El segundo turno de las elecciones rusas se efectúa en una confusión aún mayor que la del primero. En efecto, tanto Boris Yeltsin como Guennadi Ziuganov sólo piensan en ganar votos a cómo dé lugar, y los principios, como dicen los italianos, al igual que los programas ``van a que los bendigan''.
Yeltsin, con su astucia grosera, le tiró un ``cañonazo de 50 mil pesos'', al estilo de Obregón, al general Lebed que, por supuesto, no resistió y ahora es el jefe del Consejo de Seguridad. El actual presidente cree así comprarse los votos de Lebed, pero no pienso que la operación haya sido brillante porque quienes votaron antes (contra Yeltsin) por este general nacionalista-fascistizante, lo hicieron en nombre de la grandeza de Rusia, de la reconquista de su papel de potencia que, justamente, Yeltsin pone cotidianamente en cuestión.
De modo que es muy posible que los votos de Lebed no se sumen automáticamente a los del Cuervo Blanco y vayan hacia la abstención en su mayoría, aunque el general esté calentando ahora una importante poltrona gubernamental. Además, el invento de un golpe de los militares antiLebed y la defenestración del general Grachov son otras tantas ofensas al importante establecimiento militar-industrial. Y a los militares en ningún país les gusta mucho que les insulten y los manoseen, lo cual agrega un nuevo problema tanto a Lebed como al presidente Boris Yeltsin.
Ziuganov, en cuya propaganda ocupa un lugar destacado la pérdida de mercados de la industria armamentista (o sea, la pérdida de negocios para los militares y de influencia política y social), está tratando de establecer una alianza con el sector castrense, separándolo de Yeltsin. Pero eso le lleva a reforzar su nacionalismo chovinista, su apoyo a la guerra en Chechenia (bajo el pretexto de combatir a los bandidos y a la mafia, como si ésta fuera solamente chechena) y, por supuesto, al privilegiar a la industria armamentista, a destinar a la misma una atención prioritaria en la atribución de los recursos que él haría desde el gobierno, dejando de lado las terribles necesidades sociales de sus votantes.
De modo que mientras Yeltsin se disfraza de nacionalista y hace promesas sociales, Ziuganov refuerza el conservadurismo en su programa que siempre recuerda la célebre ensalada rusa. Y ambos se disputan el papel de paladines del liberalismo porque, desde lo alto de un pedestal formado por un poco más de 30 por ciento de los votos, tienen en cuenta que más de 60 por ciento del electorado no los sigue y quieren conquistar, no tanto algunos sufragios en el campo de su adversario respectivo, sino posiciones en el terreno inculto de los abstencionistas (anticomunistas pero también antiYeltsin) y de aquellos que votaron por los demás candidatos (en particular los de Lebed y los del bloque Yabloko).
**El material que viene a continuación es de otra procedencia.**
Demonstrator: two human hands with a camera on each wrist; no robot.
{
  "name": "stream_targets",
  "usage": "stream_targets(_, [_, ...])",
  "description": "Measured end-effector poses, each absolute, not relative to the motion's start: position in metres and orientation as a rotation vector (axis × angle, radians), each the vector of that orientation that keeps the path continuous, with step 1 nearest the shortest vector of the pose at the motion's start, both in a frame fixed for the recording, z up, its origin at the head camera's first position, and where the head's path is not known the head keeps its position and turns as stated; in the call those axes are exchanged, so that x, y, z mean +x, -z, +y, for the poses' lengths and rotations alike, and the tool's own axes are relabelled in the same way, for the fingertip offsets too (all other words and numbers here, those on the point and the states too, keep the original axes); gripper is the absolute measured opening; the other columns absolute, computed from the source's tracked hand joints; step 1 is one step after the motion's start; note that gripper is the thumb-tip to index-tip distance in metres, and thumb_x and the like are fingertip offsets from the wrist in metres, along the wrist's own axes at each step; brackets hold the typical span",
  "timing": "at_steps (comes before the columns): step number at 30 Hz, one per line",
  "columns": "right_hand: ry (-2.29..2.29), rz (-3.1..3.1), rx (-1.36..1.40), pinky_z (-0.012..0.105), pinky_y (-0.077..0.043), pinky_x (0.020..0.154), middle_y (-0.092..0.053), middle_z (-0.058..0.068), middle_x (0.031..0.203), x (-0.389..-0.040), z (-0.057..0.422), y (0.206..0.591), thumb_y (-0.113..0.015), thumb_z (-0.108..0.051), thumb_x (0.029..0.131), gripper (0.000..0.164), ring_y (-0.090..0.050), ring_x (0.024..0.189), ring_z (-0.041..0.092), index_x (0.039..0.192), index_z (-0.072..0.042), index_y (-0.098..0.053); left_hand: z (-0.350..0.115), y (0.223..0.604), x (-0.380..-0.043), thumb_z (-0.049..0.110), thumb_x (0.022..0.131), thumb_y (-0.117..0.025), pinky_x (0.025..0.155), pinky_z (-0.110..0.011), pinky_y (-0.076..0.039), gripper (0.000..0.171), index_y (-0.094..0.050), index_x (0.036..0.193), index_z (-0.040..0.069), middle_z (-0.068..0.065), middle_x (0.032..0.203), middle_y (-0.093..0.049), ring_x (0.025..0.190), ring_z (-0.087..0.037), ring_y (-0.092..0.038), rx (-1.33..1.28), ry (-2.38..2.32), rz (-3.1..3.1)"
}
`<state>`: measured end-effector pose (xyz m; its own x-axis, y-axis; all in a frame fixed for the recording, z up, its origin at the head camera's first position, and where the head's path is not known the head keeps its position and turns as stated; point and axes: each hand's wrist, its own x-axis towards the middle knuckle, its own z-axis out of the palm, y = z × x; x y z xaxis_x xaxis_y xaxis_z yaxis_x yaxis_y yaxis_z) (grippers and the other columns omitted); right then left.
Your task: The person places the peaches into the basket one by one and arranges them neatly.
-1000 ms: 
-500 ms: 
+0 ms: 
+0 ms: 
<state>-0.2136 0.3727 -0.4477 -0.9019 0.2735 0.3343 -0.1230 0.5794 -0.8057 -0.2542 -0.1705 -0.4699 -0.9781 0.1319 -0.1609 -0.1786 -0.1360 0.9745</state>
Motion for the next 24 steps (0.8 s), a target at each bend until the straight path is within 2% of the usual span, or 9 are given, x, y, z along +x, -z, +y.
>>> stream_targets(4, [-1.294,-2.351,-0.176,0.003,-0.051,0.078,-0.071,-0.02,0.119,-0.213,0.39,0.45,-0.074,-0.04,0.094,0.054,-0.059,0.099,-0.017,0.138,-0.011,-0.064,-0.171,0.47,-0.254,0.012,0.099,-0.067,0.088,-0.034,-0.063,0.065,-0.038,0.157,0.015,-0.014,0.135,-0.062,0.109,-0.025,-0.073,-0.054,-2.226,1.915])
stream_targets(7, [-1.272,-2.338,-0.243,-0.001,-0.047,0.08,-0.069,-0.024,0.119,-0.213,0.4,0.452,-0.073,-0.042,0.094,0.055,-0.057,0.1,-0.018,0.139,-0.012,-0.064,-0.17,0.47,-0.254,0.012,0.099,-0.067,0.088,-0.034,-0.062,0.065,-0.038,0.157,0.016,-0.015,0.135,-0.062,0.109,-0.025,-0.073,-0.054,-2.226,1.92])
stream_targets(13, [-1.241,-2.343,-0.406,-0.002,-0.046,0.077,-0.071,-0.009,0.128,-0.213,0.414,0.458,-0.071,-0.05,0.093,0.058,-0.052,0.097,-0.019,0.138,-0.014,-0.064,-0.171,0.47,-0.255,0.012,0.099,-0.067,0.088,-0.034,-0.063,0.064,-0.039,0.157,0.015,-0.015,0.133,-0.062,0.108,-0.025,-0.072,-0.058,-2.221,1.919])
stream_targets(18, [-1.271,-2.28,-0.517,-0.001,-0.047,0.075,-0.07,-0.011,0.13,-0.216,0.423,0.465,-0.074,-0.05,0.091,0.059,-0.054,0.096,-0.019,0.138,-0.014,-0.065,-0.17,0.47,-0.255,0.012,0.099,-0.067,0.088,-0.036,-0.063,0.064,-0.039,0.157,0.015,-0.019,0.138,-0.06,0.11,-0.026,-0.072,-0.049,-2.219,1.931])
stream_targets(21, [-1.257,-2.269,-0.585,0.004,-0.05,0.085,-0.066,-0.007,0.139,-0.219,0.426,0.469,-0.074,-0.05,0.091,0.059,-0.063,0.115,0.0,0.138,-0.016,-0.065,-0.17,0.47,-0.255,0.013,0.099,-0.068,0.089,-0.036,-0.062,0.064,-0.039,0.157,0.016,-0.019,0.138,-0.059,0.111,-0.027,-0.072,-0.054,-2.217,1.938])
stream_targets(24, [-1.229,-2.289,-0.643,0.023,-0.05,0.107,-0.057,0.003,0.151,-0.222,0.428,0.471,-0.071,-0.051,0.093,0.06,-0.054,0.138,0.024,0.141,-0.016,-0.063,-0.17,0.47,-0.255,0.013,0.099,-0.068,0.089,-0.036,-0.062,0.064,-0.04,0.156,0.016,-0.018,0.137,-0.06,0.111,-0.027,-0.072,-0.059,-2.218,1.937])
El oportunismo, el desprecio por la inteligencia del pueblo ruso, las maniobras sin principios (como la propuesta de Ziuganov de integrar un gobierno de coalición en el caso de perder), borran las diferencias entre los candidatos, alejan de la política a los jóvenes y hacen que el proceso electoral parezca una noche oscura donde todos los gatos son pardos.
Por supuesto, eso favorece a Boris Yeltsin, que utiliza el poder del Estado y el apoyo internacional para ganar sin preocuparse ahora ni por cómo gobernar ni por el qué hacer ante la terrible crisis.
¿Qué inversionista extranjero en su sano juicio -a no ser que sea un mafioso o se dedique a la trata de blancas o al saqueo del Estado ruso- podría entonces colocar a mediano plazo sus capitales en un país que padece una dirección política semejante? El problema, por lo tanto, no reside en quién gana -probablemente ganará el caballo del comisario, el zar Boris-, sino en qué pasará tras los comicios desde el punto de vista social, político y económico y en qué sucederá en el bloque social y político de Ziuganov después de su eventual derrota. Sobre eso convendría concentrar la atención.